Pengadilan setempat menyatakan pria berusia 63 tahun ini bersalah menerima suap dari seorang pengusaha konstruksi bernama Irina Jianu. Nastase menjabat PM Rumania pada periode pemerintahan tahun 2000-2004.
Menurut pengadilan, suap tersebut diterima Nastase sebagai imbalan atas penunjukan Jianu sebagai Kepala Departemen Pekerjaan Umum Rumania, yang merupakan posisi senior dalam pemerintahan Rumania. Demikian seperti dilansir AFP, Selasa (7/1/2014).

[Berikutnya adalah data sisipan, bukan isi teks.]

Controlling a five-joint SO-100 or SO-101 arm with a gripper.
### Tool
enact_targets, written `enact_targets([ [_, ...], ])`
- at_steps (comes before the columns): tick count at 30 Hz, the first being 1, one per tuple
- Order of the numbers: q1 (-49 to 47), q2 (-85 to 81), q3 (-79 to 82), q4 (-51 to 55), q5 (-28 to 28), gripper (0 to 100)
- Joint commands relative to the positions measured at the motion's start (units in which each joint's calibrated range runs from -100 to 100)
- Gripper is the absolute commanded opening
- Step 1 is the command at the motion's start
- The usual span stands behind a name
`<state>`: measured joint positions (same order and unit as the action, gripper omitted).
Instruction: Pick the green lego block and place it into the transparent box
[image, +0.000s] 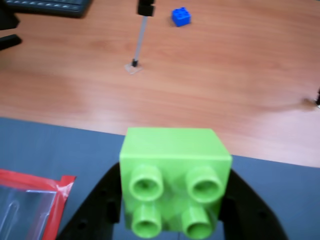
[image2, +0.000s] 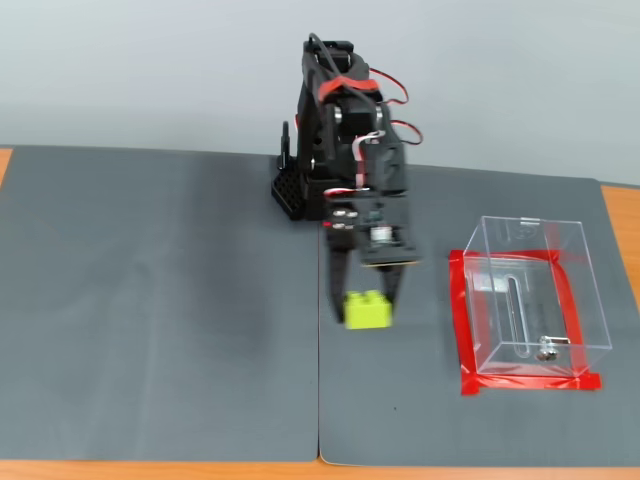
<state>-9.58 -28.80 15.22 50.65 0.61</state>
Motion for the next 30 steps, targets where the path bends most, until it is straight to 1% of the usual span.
enact_targets([
  [1,-6.79,-1.17,-2.51,0.22,0.04,9],
  [15,-26.64,-1.08,-2.33,0.22,0.04,9],
  [18,-32.08,-0.32,-0.61,0.22,0.04,9],
  [30,-39.17,7.23,0.56,0.22,0.04,9],
])
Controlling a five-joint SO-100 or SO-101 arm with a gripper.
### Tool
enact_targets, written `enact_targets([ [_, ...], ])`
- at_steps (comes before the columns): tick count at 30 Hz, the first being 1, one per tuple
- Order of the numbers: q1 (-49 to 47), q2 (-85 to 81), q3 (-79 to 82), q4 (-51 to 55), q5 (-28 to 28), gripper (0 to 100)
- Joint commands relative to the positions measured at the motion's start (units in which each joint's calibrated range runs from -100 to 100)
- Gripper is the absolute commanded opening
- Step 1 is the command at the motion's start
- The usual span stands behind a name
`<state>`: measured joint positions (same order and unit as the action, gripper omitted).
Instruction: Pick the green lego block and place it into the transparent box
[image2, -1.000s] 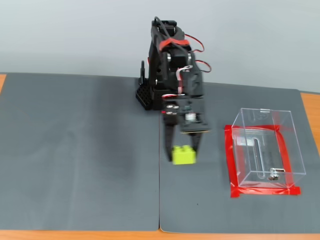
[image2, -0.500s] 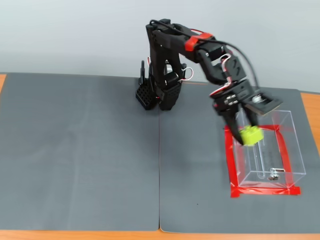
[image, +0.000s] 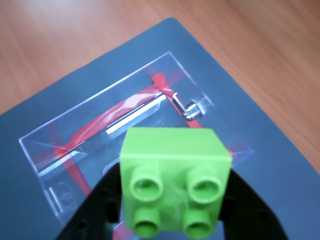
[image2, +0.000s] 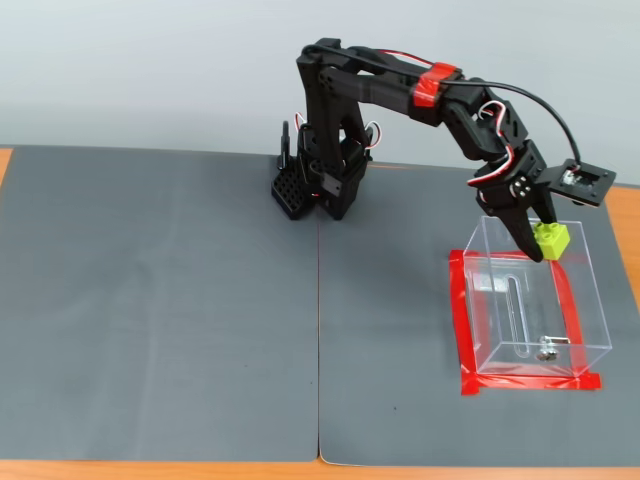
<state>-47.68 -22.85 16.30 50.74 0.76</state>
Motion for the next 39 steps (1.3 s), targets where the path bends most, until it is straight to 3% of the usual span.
enact_targets([
  [1,-1.15,1.96,-0.61,0.04,-0.11,9],
  [15,-1.82,6.20,-1.15,-0.39,-0.11,10],
  [21,-1.82,6.20,-0.52,-0.22,-0.16,24],
  [34,-1.52,6.20,-0.52,-0.04,-0.16,24],
  [38,-1.22,6.20,-0.52,-0.04,-0.16,12],
  [39,-1.15,6.11,-0.52,0.04,0.05,4],
])
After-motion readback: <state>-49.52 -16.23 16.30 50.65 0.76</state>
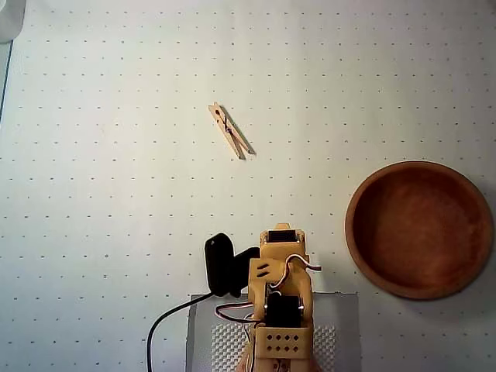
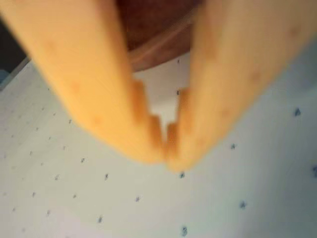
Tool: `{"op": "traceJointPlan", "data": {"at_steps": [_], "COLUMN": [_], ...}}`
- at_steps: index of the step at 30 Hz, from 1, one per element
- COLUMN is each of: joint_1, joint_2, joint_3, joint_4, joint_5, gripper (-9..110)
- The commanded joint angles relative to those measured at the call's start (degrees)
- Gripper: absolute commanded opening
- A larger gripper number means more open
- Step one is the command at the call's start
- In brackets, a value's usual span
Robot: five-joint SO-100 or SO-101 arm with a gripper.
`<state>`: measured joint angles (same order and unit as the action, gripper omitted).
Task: Grasp a clothespin and put it in the bowl.
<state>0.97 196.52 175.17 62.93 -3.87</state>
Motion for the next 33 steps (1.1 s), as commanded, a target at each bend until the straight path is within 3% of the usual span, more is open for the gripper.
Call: {"op": "traceJointPlan", "data": {"at_steps": [1, 12, 21, 33], "joint_1": [-0.4, 0.1, 0.2, 0.1], "joint_2": [0.4, -1.5, -27.2, -55.9], "joint_3": [-8.5, -29.2, -54.8, -83.6], "joint_4": [-0.2, 14.0, 19.9, 24.3], "joint_5": [-4.0, -18.2, -24.6, -42.4], "gripper": [-3, -3, -3, -3]}}
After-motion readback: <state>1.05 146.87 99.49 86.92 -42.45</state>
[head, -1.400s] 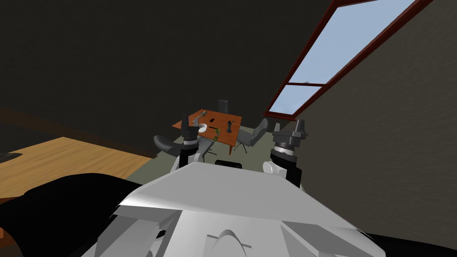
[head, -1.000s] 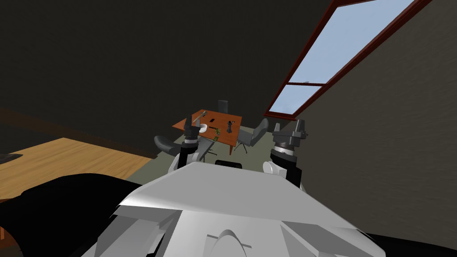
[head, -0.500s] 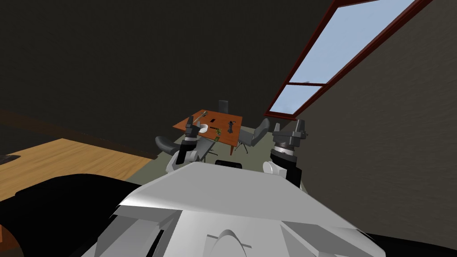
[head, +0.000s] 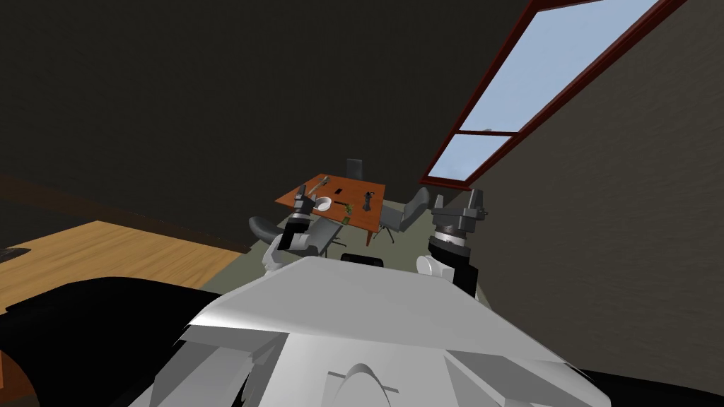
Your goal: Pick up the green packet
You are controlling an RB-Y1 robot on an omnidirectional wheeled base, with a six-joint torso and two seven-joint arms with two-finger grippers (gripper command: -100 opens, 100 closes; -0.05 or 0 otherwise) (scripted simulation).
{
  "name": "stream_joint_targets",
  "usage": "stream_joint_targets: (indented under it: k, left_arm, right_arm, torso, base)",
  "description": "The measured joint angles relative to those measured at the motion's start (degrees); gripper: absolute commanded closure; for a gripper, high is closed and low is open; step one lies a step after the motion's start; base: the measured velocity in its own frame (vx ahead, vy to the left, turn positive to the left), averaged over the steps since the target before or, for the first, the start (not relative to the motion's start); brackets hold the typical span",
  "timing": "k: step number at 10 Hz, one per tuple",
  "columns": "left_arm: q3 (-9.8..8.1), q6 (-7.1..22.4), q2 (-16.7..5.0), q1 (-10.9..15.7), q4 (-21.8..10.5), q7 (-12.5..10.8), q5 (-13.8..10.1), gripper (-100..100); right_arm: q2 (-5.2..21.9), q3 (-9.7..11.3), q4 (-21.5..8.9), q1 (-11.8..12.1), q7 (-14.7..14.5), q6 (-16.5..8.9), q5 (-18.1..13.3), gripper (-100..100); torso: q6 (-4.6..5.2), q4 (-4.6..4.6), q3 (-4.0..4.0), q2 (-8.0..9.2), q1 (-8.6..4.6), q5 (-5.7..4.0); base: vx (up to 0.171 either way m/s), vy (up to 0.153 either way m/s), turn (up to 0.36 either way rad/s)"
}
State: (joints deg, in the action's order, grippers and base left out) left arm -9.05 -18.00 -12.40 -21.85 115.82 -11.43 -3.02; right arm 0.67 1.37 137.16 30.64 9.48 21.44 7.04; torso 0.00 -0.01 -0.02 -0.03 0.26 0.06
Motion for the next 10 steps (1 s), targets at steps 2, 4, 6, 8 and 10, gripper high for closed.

Terungkap dalam pengadilan bahwa Jianu menggulirkan sejumlah dana untuk membiayai aktivitas belanja Nastase dengan istrinya, Daniela pada periode tahun 2002-2004 lalu. Tidak hanya itu, puluhan kapal kargo digunakan untuk mengangkut barang-barang yang dibeli dari luar negeri ke Rumania.

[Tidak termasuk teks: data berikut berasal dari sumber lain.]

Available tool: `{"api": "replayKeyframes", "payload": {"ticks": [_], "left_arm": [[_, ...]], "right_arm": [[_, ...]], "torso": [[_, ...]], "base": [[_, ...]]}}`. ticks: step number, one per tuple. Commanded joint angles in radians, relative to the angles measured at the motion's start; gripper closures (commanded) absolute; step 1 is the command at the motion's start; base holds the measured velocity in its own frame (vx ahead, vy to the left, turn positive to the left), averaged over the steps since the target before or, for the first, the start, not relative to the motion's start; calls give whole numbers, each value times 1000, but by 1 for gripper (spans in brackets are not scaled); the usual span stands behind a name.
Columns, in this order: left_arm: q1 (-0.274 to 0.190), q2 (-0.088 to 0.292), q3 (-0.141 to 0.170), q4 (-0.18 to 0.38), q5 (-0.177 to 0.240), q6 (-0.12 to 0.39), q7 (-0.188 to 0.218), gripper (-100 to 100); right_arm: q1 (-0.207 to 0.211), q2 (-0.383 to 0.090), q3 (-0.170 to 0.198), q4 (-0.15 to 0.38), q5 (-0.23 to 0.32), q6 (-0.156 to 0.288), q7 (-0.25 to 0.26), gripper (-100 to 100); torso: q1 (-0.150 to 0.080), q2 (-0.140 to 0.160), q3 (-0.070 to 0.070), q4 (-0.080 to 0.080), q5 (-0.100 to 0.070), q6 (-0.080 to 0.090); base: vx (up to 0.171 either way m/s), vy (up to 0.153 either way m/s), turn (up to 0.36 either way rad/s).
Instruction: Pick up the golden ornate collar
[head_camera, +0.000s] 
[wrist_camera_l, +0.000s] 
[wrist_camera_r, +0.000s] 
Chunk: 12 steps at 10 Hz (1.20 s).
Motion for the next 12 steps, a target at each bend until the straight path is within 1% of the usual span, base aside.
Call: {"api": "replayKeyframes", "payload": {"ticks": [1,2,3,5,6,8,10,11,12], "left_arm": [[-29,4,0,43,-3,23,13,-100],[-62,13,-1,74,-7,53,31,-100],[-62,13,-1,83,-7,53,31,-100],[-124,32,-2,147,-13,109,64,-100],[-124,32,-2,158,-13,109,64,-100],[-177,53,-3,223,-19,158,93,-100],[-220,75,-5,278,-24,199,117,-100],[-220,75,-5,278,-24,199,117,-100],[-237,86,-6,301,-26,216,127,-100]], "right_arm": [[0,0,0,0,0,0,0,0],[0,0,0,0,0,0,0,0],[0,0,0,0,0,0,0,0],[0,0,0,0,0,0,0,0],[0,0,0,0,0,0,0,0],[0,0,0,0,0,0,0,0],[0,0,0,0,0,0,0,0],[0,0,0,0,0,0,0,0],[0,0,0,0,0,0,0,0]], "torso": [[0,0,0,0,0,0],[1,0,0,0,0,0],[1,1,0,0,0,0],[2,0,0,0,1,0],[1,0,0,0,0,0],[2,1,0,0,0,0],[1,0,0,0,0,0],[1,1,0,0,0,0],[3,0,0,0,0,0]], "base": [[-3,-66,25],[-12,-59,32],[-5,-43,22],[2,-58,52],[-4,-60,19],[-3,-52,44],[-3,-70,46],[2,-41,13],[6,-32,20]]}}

Barang-barang tersebut antara lain, perabotan rumah tangga, patung tembaga dan bahkan hiasan sayuran plastik. Pengadilan mengungkapkan, Jianu juga yang membiayai balik nama dua vila milik Nastase.

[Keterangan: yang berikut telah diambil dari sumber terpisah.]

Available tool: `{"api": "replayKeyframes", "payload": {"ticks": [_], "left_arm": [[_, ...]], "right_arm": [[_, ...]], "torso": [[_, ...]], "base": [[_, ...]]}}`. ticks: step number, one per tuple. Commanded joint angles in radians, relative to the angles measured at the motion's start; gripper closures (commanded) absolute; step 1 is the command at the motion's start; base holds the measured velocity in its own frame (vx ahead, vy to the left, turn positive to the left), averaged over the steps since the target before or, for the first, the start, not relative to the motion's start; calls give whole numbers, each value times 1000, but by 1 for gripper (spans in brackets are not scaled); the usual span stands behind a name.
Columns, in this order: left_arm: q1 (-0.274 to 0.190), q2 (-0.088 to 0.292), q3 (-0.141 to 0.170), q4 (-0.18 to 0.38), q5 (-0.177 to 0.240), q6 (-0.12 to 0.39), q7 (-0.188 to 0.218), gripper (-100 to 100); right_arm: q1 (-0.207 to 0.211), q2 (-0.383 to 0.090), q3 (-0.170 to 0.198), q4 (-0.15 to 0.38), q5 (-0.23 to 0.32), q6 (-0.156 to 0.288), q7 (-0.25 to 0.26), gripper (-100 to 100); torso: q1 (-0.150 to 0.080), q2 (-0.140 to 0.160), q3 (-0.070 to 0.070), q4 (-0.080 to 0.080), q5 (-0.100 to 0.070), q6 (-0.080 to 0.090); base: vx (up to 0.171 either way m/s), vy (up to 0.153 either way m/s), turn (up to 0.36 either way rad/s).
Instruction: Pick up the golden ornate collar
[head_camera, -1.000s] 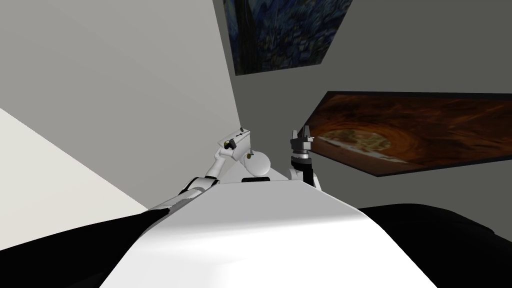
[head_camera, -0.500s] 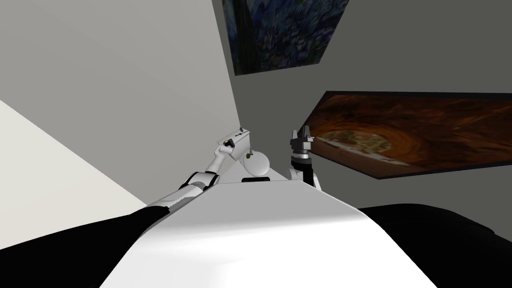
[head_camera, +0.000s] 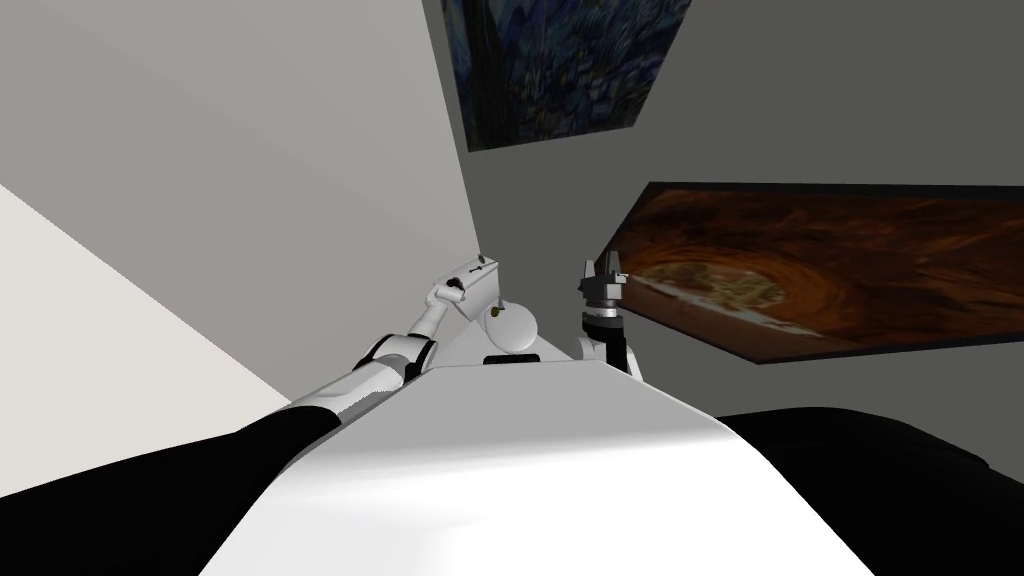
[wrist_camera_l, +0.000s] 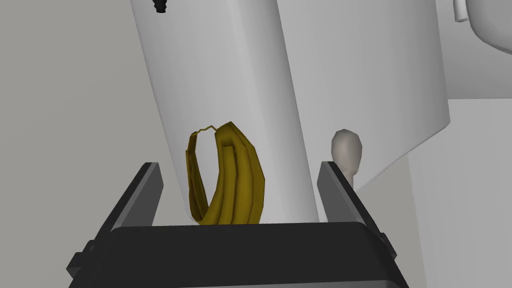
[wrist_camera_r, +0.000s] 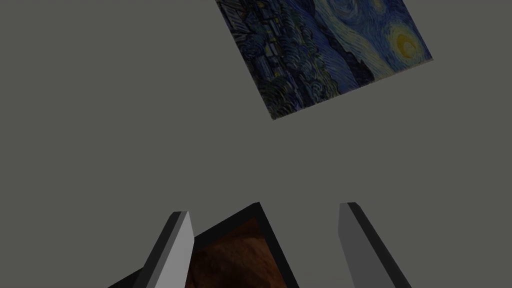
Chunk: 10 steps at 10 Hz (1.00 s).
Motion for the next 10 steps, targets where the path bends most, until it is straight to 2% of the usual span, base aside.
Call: {"api": "replayKeyframes", "payload": {"ticks": [1,2,4,6,7,8,9,10], "left_arm": [[-25,18,-1,41,0,16,13,-100],[-25,18,-1,41,0,16,13,-100],[-51,43,-2,77,-3,44,29,-100],[-46,42,-2,66,-1,48,26,-100],[-48,42,-2,70,-1,46,27,0],[-12,82,30,85,19,31,34,-100],[24,120,62,100,40,16,41,-100],[24,122,62,100,40,16,41,-100]], "right_arm": [[0,0,0,0,0,0,0,0],[0,0,0,0,0,0,0,0],[0,0,0,0,0,0,0,0],[0,0,0,0,0,0,0,0],[0,0,0,0,0,0,0,0],[0,0,0,0,0,0,0,0],[0,0,0,0,0,0,0,0],[0,0,0,0,0,0,0,0]], "torso": [[0,0,0,0,0,0],[0,0,0,0,0,0],[1,0,0,0,0,0],[1,0,0,0,0,0],[1,0,0,0,0,0],[2,0,0,0,1,0],[2,2,1,0,1,1],[2,5,3,1,1,1]], "base": [[1,-35,28],[-2,-25,15],[-3,-29,20],[0,-18,11],[0,0,0],[-37,-2,-398],[-75,-5,-489],[-68,-8,-268]]}}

Selain terbukti bersalah menerima suap, Nastase juga dinyatakan bersalah mengancam mantan diplomat Rumania di Hong Kong yang membantu aktivitas belanjanya di sana. Nastase mengancam akan membocorkan bahwa diplomat tersebut seorang agen intelijen yang menyamar.
"Vonis ini sangat mengerikan, tidak adil, pembalasan dendam yang kotor," ucap Nastase kepada wartawan sebelum dijebloskan ke penjara. Dia dipenjara di penjara Rahova yang terletak di pinggiran Bucharest.